[DATA SHOWN Boundary: Start]
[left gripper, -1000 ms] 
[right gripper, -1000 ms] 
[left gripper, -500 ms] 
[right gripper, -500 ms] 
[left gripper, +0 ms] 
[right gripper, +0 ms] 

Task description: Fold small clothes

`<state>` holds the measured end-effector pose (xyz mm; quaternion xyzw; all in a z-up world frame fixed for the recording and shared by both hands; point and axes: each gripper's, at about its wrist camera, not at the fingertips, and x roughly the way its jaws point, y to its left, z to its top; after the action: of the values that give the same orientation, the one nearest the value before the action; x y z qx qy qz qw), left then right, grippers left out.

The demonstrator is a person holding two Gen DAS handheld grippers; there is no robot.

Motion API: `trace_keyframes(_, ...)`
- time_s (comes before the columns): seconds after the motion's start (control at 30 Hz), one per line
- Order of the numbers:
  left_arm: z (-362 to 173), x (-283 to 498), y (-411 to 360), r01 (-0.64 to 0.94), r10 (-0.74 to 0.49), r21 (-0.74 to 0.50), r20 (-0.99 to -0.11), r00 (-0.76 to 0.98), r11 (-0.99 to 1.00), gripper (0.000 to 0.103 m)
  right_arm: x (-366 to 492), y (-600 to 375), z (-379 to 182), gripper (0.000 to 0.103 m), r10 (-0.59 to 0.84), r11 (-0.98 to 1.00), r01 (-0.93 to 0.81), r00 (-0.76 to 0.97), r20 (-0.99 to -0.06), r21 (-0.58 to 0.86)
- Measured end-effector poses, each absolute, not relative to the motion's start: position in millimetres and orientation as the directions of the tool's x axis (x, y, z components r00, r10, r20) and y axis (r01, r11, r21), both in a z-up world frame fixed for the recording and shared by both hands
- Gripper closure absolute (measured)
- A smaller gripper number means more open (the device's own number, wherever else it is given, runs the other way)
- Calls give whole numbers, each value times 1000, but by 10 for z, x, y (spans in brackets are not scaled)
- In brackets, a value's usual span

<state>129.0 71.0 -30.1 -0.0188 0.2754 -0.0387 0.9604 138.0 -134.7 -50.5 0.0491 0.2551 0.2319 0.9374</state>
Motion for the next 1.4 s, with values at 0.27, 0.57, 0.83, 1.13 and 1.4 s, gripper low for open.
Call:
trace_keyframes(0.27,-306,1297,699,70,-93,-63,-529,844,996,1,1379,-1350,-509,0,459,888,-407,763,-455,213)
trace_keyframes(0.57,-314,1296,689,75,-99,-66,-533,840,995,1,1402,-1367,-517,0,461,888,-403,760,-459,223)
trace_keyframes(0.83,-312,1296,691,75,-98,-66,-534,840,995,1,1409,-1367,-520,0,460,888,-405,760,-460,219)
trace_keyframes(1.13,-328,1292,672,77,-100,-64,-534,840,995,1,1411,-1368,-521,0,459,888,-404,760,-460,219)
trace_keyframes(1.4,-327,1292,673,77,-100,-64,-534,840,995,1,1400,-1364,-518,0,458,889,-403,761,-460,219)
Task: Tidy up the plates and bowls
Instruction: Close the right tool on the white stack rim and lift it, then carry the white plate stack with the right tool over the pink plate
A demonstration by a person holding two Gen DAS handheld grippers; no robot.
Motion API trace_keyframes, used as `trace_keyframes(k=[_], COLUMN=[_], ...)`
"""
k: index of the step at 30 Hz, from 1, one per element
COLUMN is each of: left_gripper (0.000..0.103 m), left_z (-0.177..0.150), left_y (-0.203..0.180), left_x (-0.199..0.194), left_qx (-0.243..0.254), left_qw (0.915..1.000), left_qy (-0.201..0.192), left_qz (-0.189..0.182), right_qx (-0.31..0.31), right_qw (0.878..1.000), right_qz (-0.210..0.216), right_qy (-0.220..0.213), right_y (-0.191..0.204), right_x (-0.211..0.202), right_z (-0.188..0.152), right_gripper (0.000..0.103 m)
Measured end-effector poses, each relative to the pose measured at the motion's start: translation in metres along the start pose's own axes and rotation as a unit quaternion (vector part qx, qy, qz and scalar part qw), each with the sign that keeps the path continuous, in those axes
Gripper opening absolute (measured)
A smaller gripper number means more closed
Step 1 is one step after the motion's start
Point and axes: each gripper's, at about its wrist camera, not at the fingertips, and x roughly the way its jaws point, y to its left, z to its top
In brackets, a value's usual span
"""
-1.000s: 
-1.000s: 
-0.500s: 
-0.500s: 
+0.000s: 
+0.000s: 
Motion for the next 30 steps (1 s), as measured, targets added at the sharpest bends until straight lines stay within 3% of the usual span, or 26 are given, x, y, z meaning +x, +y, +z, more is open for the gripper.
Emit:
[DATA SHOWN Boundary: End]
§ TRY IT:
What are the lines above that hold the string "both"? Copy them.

§ ANSWER TO THE PROBLEM:
`<state>` holds the measured end-effector pose (xyz mm; quaternion xyzw; all in a z-up world frame fixed for the recording and shared by both hands; point and axes: each gripper's, at about its wrist camera, not at the fingertips, and x roughly the way its jaws point, y to its left, z to its top; after the action: of the values that give the same orientation, the one nearest the value before the action; x y z qx qy qz qw), left then right, grippers left out.
- Measured end-effector poses, each absolute, not relative to the motion's start: position in millimetres and orientation as the directions of the tool's x axis (x, y, z components r00, r10, r20) and y axis (r01, r11, r21), both in a z-up world frame fixed for the recording and shared by both hands

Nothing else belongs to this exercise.